> [Directions]: The response should consist of the records, reproduced exactly.

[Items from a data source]
********

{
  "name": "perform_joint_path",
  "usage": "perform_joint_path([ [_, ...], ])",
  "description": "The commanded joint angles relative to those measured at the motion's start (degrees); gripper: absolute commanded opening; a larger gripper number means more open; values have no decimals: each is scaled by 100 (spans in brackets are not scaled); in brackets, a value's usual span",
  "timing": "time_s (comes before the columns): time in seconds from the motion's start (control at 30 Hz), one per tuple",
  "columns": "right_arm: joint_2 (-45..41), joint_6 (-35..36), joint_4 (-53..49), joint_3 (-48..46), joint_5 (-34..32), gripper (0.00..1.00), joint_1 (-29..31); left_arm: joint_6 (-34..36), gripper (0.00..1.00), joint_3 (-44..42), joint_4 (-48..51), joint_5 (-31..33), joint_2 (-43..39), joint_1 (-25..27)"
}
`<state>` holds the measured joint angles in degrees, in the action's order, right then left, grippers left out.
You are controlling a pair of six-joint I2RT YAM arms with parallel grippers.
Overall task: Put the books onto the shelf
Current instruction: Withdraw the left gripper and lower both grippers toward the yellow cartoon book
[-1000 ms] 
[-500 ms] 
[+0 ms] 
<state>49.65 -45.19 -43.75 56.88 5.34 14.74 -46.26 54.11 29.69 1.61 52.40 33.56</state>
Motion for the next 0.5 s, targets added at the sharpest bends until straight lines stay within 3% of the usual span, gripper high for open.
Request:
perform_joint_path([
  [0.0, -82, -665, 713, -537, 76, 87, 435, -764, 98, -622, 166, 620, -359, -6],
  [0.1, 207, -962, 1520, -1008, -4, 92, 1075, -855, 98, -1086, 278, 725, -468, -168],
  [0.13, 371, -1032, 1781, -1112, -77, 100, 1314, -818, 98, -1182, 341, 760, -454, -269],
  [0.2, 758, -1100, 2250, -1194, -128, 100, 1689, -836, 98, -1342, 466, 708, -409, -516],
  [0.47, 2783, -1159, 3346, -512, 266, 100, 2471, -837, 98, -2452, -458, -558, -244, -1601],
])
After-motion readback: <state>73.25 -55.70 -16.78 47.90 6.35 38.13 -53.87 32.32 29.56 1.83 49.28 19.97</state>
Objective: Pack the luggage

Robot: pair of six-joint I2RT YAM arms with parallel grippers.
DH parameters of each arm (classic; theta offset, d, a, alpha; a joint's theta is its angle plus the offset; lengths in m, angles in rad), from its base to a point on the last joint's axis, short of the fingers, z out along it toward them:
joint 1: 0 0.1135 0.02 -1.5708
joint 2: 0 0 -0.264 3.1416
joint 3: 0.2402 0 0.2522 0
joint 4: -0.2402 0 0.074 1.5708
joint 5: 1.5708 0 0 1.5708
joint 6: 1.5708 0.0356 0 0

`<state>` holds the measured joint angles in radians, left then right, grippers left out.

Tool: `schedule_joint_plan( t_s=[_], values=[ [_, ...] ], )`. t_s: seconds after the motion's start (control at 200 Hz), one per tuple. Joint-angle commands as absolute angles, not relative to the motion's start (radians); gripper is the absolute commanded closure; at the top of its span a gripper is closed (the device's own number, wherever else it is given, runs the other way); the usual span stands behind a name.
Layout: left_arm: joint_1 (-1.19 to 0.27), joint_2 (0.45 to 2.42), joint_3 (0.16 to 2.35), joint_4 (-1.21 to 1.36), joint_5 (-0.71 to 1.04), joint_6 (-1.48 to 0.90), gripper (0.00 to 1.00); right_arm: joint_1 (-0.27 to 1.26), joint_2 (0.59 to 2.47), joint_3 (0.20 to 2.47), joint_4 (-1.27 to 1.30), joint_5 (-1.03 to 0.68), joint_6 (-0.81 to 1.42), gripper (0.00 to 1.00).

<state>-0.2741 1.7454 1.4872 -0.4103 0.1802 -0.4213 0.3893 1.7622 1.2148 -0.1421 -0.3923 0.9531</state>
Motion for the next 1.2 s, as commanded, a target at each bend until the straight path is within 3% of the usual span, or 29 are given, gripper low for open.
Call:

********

> [Result for this task]:
{
  "name": "perform_joint_path",
  "usage": "perform_joint_path([ [_, ...], ])",
  "description": "The commanded joint angles relative to those measured at the motion's start (degrees); gripper: absolute commanded opening; a larger gripper number means more open; values have no decimals: each is scaled by 100 (spans in brackets are not scaled); in brackets, a value's usual span",
  "timing": "time_s (comes before the columns): time in seconds from the motion's start (control at 30 Hz), one per tuple",
  "columns": "right_arm: joint_2 (-45..41), joint_6 (-35..36), joint_4 (-53..49), joint_3 (-48..46), joint_5 (-34..32), gripper (0.00..1.00), joint_1 (-29..31); left_arm: joint_6 (-34..36), gripper (0.00..1.00), joint_3 (-44..42), joint_4 (-48..51), joint_5 (-31..33), joint_2 (-43..39), joint_1 (-25..27)"
}
`<state>` holds the measured joint angles in degrees, in the action's order, right then left, grippers left out.
You are controlling a pair of six-joint I2RT YAM arms with parallel grippers.
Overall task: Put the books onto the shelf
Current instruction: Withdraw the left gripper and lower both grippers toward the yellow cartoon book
[-1000 ms] 
[-500 ms] 
[+0 ms] 
<state>49.65 -45.19 -43.75 56.88 5.34 14.74 -46.26 54.11 29.69 1.61 52.40 33.56</state>
Motion for the next 0.5 s, targets added at the sharpest bends until straight lines stay within 3% of the usual span, gripper high for open.
Request:
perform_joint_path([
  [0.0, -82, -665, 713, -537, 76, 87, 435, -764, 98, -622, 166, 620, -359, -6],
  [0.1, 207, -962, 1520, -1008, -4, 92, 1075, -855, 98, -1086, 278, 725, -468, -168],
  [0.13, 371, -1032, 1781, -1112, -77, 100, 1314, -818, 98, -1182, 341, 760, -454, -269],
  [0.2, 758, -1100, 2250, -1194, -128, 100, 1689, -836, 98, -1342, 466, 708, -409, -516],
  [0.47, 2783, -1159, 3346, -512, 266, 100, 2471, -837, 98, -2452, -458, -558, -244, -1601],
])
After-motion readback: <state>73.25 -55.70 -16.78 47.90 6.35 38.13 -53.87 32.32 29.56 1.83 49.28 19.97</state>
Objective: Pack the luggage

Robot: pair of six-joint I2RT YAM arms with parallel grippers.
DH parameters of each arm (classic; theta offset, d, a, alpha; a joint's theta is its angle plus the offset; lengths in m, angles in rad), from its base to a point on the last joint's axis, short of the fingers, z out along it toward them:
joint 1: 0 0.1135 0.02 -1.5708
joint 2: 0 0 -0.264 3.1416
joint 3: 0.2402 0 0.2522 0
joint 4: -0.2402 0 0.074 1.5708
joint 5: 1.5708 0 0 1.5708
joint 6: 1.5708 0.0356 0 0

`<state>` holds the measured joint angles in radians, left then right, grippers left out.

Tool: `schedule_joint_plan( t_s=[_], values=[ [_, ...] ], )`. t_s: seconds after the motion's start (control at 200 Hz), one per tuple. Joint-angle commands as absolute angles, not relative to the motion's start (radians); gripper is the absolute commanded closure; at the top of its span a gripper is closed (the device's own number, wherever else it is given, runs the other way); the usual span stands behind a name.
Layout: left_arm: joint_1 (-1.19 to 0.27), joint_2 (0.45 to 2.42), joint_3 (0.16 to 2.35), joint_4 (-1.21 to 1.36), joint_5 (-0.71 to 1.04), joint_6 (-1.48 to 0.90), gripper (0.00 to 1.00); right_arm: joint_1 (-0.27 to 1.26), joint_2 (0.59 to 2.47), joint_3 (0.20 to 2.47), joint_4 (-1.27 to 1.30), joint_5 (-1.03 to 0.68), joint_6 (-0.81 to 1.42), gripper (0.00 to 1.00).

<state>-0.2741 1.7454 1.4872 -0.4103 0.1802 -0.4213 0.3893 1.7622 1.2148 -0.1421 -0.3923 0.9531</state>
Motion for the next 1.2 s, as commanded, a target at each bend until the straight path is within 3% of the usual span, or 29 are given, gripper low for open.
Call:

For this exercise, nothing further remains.